## TASK INSTRUCTIONS
Would you find each line in the entries below with the string "green" and copy it?

## MATERIAL PROVIDED
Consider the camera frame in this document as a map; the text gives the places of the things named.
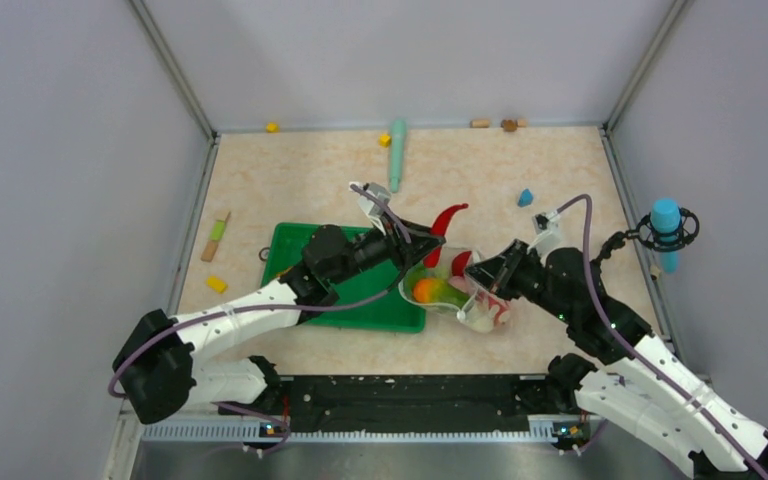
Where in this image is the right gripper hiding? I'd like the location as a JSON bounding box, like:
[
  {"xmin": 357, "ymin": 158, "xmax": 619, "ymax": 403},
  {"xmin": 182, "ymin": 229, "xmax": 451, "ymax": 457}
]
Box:
[{"xmin": 463, "ymin": 238, "xmax": 575, "ymax": 323}]

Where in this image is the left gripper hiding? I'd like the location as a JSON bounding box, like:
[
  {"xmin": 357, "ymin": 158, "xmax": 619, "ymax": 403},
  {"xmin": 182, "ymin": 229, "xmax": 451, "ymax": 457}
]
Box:
[{"xmin": 330, "ymin": 208, "xmax": 446, "ymax": 285}]

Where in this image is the red chili pepper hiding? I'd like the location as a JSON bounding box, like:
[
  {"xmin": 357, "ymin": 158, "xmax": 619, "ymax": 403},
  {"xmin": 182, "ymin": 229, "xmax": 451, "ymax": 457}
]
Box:
[{"xmin": 423, "ymin": 203, "xmax": 469, "ymax": 268}]

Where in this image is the red tomato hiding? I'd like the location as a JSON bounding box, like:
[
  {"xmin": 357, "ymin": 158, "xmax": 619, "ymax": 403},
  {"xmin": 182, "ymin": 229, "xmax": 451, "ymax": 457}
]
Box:
[{"xmin": 450, "ymin": 250, "xmax": 472, "ymax": 277}]

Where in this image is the clear dotted zip bag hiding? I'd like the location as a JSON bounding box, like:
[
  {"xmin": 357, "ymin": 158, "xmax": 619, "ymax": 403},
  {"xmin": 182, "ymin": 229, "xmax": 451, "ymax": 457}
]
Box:
[{"xmin": 398, "ymin": 247, "xmax": 513, "ymax": 334}]

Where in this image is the orange green mango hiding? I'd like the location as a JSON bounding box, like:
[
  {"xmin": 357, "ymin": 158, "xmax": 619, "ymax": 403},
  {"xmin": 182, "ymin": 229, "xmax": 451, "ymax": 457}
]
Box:
[{"xmin": 411, "ymin": 277, "xmax": 470, "ymax": 308}]

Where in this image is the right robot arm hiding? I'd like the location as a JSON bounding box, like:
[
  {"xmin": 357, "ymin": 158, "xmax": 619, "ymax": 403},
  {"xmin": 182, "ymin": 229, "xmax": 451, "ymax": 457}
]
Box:
[{"xmin": 465, "ymin": 240, "xmax": 768, "ymax": 479}]

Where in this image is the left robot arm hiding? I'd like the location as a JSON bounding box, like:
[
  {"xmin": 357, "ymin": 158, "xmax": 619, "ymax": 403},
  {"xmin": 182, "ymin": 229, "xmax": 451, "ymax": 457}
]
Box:
[{"xmin": 112, "ymin": 222, "xmax": 445, "ymax": 425}]

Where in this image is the green plastic tray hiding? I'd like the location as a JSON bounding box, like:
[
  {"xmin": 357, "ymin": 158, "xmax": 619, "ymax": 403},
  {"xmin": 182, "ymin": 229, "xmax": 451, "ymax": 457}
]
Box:
[{"xmin": 261, "ymin": 222, "xmax": 426, "ymax": 334}]

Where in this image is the blue plastic piece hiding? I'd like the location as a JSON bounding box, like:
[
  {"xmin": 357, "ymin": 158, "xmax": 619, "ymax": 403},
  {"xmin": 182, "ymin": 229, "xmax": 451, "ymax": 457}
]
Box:
[{"xmin": 517, "ymin": 189, "xmax": 534, "ymax": 208}]

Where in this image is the mint green marker pen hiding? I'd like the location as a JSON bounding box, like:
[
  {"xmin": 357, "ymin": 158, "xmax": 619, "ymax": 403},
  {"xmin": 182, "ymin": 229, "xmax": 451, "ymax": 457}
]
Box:
[{"xmin": 388, "ymin": 118, "xmax": 408, "ymax": 193}]

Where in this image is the brown wooden piece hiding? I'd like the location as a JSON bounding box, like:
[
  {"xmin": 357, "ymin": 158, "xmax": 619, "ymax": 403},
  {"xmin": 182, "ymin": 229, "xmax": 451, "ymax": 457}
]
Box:
[{"xmin": 500, "ymin": 119, "xmax": 519, "ymax": 133}]

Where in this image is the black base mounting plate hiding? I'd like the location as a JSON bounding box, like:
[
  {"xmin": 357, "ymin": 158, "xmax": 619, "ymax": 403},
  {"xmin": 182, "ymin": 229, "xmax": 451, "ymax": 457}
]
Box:
[{"xmin": 218, "ymin": 374, "xmax": 597, "ymax": 435}]

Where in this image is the blue microphone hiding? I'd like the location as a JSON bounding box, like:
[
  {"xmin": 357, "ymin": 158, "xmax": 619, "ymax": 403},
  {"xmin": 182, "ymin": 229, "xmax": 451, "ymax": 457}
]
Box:
[{"xmin": 650, "ymin": 198, "xmax": 681, "ymax": 274}]

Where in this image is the wooden green block stick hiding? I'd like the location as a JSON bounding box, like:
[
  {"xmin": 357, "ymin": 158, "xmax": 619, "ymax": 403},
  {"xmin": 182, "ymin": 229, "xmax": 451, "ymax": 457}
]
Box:
[{"xmin": 200, "ymin": 210, "xmax": 231, "ymax": 263}]

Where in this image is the yellow lego brick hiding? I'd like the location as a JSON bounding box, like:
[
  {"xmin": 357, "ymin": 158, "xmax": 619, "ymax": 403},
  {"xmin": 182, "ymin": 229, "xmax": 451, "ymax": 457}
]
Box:
[{"xmin": 205, "ymin": 276, "xmax": 228, "ymax": 294}]

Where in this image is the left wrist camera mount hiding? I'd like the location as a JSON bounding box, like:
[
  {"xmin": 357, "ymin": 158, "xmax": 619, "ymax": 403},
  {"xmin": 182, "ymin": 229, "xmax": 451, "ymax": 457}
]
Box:
[{"xmin": 349, "ymin": 182, "xmax": 391, "ymax": 233}]

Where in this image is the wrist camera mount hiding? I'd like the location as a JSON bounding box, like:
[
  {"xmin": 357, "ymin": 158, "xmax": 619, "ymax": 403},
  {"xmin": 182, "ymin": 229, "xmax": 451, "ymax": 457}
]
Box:
[
  {"xmin": 349, "ymin": 182, "xmax": 391, "ymax": 233},
  {"xmin": 529, "ymin": 210, "xmax": 564, "ymax": 257}
]

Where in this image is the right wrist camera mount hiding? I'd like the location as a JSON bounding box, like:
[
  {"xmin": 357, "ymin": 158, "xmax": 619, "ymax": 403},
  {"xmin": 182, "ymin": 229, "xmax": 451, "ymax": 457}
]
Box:
[{"xmin": 529, "ymin": 210, "xmax": 564, "ymax": 257}]

## PROBLEM SOLUTION
Where in this image is the orange green mango hiding? I'd like the location as a JSON bounding box, like:
Where in this image is the green plastic tray hiding? I'd like the location as a JSON bounding box, like:
Where in this image is the mint green marker pen hiding? I'd like the location as a JSON bounding box, like:
Where in this image is the wooden green block stick hiding? I'd like the location as a JSON bounding box, like:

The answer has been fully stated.